Take each line below that has "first" and copy it.

---

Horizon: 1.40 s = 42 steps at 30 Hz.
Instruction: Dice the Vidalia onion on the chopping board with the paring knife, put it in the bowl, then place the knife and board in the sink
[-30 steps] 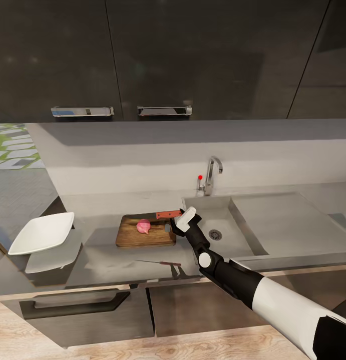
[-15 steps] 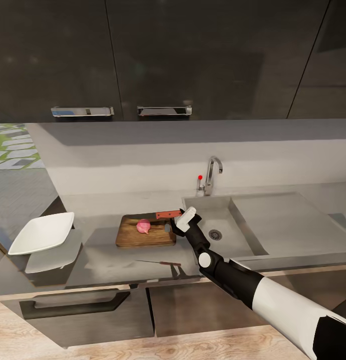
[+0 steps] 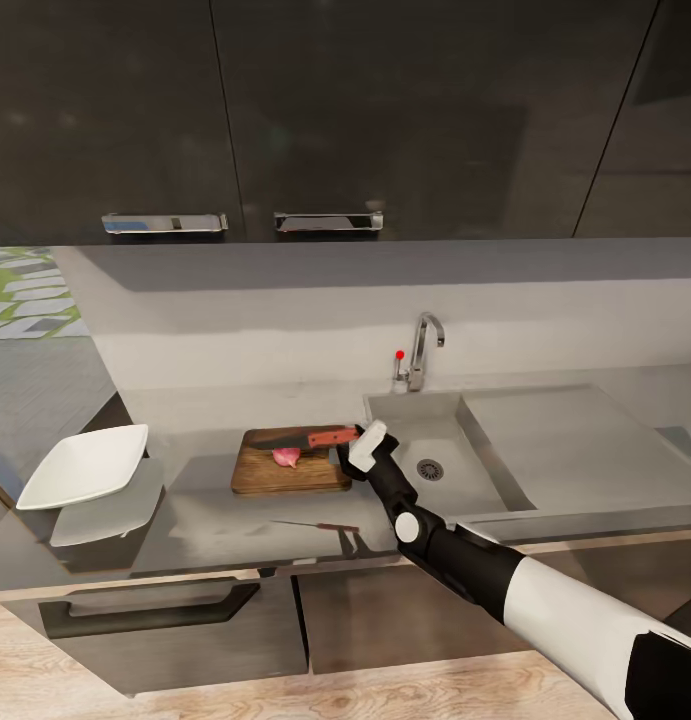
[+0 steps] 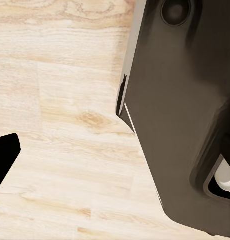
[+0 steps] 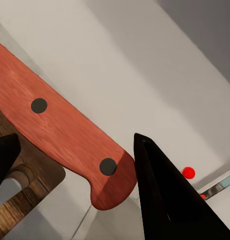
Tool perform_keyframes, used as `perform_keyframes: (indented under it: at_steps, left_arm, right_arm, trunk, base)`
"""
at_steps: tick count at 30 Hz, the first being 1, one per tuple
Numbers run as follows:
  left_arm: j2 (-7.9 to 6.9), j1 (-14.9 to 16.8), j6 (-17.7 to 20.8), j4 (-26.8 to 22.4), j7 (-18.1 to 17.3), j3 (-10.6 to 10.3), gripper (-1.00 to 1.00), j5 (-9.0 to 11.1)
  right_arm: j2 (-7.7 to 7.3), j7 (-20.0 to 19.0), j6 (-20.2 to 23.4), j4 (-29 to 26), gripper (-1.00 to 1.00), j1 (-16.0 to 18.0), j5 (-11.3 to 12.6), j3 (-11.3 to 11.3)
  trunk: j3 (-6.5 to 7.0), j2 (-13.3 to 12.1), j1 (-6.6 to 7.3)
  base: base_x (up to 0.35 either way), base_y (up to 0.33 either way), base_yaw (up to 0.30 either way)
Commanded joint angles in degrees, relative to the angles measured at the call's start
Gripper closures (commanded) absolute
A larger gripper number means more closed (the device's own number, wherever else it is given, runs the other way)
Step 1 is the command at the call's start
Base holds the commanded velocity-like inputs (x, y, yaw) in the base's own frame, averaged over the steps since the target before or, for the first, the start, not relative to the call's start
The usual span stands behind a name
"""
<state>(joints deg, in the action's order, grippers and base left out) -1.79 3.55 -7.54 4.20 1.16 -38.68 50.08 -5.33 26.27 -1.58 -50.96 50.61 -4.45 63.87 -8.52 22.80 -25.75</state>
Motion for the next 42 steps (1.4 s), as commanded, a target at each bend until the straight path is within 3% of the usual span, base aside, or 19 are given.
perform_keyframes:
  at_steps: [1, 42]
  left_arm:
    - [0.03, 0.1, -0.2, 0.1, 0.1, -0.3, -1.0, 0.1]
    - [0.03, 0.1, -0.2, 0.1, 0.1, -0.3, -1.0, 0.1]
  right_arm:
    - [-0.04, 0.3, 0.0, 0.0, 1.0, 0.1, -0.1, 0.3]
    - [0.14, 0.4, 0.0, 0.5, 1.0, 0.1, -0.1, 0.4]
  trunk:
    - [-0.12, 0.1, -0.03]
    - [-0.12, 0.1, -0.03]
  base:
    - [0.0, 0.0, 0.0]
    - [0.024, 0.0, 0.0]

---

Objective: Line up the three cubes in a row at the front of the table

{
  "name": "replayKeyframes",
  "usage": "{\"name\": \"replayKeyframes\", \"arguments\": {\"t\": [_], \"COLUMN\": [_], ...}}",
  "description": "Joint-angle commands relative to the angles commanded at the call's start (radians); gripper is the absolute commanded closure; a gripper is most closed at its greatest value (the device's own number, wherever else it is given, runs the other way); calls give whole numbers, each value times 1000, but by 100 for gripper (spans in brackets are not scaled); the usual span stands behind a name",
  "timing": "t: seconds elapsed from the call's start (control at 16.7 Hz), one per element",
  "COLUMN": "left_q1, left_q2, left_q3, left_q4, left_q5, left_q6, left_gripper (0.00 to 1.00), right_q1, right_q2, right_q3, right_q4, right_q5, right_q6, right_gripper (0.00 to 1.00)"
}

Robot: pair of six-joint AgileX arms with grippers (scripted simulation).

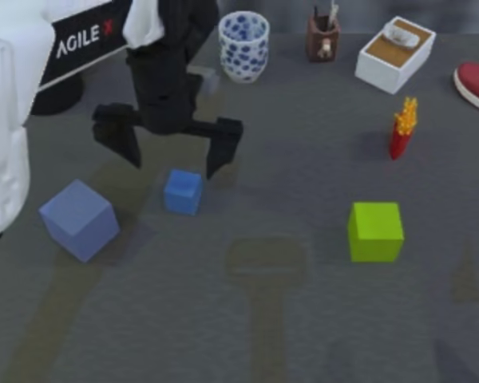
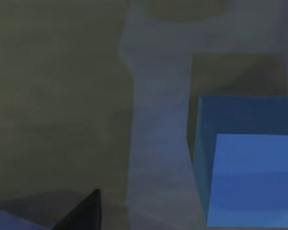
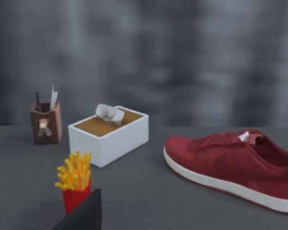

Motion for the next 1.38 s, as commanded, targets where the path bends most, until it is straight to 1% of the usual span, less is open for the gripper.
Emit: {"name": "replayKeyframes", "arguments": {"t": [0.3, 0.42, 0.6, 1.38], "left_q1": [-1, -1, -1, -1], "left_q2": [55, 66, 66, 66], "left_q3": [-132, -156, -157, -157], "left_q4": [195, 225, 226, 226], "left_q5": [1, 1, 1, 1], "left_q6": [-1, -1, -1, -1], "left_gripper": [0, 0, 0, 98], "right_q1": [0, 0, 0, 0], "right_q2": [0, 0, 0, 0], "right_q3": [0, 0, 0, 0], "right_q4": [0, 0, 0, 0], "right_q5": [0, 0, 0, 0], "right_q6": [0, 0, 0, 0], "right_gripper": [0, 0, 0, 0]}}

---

## OUTPUT FOR THIS EXERCISE
at_steps: tick count at 30 Hz, the first being 1, one per tuple
Base holds the commanded velocity-like inputs (x, y, yaw) in the base's own frame, averaged over the steps since the target before or, for the first, the start, not relative to the call's start

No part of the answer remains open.